Sus formas habían sufrido una disminución de volumen y perdido el carácter translúcido. Ahora rotaban dispuestas en círculo, balanceándose como atacadas por un copón de sake.
Con mi interpretación de Grass, el sujeto creció a descomunal tamaño, golpeando una arista contra el techo y lanzando un estruendo desgarrador que me obligó a detenerme.
—¿Sigo? o ¿me voy a la salita? —busqué orientación.
—Siga. Termine; esa parte me gusta. —habló el gordo que se había abierto un emparedado y lo disfrutaba cabizbajo.
Aunque carecía del fondo de la orquesta, di los últimos arpegios con ritmo agitado, me mostraba conforme y luego vino el silencio absoluto.
Aplaudieron, uno de ellos se secó disimuladamente la mejilla, mientras el terraseis, se desinflaba para recuperar, con esfuerzo, su forma original. Me agradecieron. Uno de ellos me llevó hasta el auto y me condujo a casa.
Helena no había dormido y me recibió con una humeante taza de té. Se llevó el instrumento al cuarto bodega para ocultarlo a mi vista, ella sabía que en esas circunstancias sería capaz de echarlo por la ventana.
Me dispensó una vivaz sonrisa. Me aparté de su vista antes de que bostece y atribuí su sonrisa de satisfacción al gusto de haberse salido con la suya e imaginarse ya gastando el obeso cheque que me había ganado esa noche tocando.
Días más tarde emergía la figura de un holograma en el cuarto de comunicaciones, era una alebrestada esquela verbal del portavoz del Gabinete de Conflagración y Sosiego:
—Felicitaciones, el Concilio Galáctico se lo agradece y se da por conforme sobre su virtuosismo en las técnicas de tortura. Ni nuestros monjes inquisidores, traídos del pasado con la máquina del pretérito, han logrado lo que su violín. ¿De cuántas partes dice que está ensamblado ese aparato? y ¿en madera de que árbol? El terraseis confesó y la información ha valido para arrestar a la cúpula.

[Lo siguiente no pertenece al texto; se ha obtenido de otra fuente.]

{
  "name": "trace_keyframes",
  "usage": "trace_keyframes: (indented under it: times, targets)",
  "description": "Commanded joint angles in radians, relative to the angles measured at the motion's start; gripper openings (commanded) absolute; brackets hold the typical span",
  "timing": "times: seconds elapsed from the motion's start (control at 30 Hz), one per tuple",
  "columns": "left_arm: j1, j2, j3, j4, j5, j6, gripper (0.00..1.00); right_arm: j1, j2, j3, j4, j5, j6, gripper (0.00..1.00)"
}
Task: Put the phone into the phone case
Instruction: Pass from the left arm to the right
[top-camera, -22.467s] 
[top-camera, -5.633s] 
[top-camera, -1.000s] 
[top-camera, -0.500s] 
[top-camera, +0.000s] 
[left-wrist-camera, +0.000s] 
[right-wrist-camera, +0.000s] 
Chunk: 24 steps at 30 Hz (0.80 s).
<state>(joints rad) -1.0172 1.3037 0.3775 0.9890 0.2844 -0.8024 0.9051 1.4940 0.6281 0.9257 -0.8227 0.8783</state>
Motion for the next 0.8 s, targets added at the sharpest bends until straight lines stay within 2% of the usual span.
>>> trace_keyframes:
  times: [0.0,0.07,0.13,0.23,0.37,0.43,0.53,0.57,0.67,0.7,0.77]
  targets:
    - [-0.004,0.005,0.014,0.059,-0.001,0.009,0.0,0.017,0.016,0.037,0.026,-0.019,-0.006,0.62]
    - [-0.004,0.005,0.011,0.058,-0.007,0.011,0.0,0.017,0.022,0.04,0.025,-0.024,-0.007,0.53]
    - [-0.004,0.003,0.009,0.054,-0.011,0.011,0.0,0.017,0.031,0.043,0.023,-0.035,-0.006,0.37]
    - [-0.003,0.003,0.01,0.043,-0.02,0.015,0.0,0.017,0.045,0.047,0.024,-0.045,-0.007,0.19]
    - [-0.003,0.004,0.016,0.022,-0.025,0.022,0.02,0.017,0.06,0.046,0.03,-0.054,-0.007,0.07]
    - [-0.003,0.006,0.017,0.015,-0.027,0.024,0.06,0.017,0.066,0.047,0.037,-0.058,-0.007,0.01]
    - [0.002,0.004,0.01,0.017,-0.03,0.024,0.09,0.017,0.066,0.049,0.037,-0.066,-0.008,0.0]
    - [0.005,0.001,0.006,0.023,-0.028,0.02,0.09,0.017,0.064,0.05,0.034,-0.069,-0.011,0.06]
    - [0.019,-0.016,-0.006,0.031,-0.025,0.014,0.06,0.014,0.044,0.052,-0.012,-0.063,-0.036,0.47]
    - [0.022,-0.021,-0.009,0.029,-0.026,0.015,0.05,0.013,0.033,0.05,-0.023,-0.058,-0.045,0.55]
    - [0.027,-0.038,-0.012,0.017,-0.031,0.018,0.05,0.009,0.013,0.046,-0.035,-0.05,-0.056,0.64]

Los tendremos a raya por un buen tiempo.
—Ochenta y cuatro. En madera de roble, de preferencia.
Paganini, Mintz, Ughi, Heifetz, Oistrakh, Menuhin, Mutter, son algunos de los agentes más celebres de la que yo engroso la lista. Desde que descubrieron los militares que la música del violín es tortura para los seres cubistas de Tierra Seis, los han estado rescatando, con su máquina del pretérito, para que ejecuten sus oscuros trabajillos. La diferencia con ellos es que los violinistas citados están lejos y para contar conmigo, los beligerantes solo deben tocar el claxon. Es difícil negarse si hay bocas que alimentar.